◆ Prompt ◆
The lines from the one with "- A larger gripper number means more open" through the last line of the material below, copied exactly and free of pictures, make up the whole answer.
----- Data excerpt
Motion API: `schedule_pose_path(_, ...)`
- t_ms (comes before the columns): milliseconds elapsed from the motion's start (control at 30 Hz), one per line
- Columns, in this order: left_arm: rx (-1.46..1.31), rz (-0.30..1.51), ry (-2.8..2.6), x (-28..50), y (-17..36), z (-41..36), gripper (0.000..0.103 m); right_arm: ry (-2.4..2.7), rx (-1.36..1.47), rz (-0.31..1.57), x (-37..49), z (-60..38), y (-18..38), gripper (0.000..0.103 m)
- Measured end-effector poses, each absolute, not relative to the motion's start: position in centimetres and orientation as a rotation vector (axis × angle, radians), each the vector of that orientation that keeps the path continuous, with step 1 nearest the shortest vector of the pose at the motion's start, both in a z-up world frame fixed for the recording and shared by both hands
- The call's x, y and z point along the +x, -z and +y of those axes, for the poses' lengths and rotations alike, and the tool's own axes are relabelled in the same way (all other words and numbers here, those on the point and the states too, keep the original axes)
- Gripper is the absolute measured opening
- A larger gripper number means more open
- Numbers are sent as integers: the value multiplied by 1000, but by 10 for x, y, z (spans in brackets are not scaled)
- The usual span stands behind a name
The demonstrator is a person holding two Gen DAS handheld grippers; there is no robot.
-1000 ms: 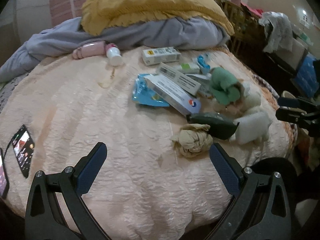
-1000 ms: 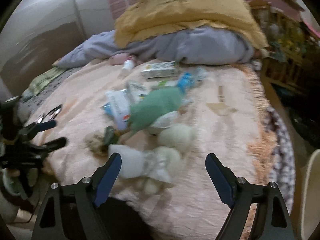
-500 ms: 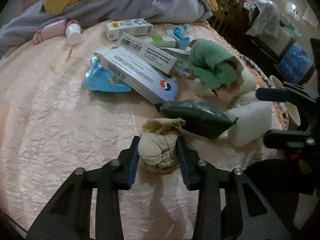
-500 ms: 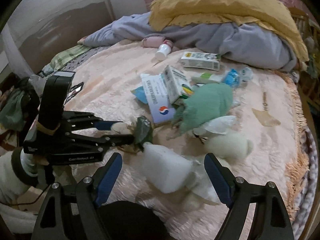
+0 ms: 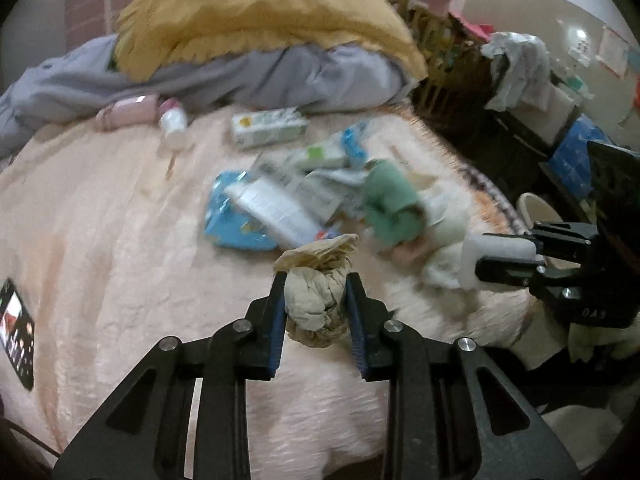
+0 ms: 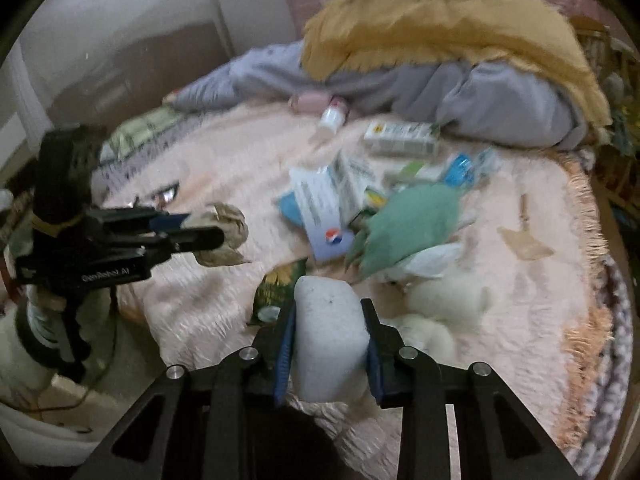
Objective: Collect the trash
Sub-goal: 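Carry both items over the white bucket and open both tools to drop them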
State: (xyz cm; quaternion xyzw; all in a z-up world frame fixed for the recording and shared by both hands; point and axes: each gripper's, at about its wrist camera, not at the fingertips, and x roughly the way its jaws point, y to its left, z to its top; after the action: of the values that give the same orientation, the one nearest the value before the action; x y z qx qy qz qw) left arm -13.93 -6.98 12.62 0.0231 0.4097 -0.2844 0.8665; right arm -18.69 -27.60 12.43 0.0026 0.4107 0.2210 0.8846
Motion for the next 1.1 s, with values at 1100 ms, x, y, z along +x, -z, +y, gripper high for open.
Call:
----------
◆ Response ◆
- A larger gripper number means more open
- Numbers are sent as integers: the value multiplied by 1000, but by 10 for x, y, z (spans in brackets are not scaled)
- The usual span stands behind a name
The demonstrator is a person holding two Gen DAS handheld grippers; there is no robot.
-1000 ms: 
-1000 ms: 
-500 ms: 
-500 ms: 
+0 ms: 
+0 ms: 
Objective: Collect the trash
Sub-goal: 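Carry both items over the white bucket and open both tools to drop them
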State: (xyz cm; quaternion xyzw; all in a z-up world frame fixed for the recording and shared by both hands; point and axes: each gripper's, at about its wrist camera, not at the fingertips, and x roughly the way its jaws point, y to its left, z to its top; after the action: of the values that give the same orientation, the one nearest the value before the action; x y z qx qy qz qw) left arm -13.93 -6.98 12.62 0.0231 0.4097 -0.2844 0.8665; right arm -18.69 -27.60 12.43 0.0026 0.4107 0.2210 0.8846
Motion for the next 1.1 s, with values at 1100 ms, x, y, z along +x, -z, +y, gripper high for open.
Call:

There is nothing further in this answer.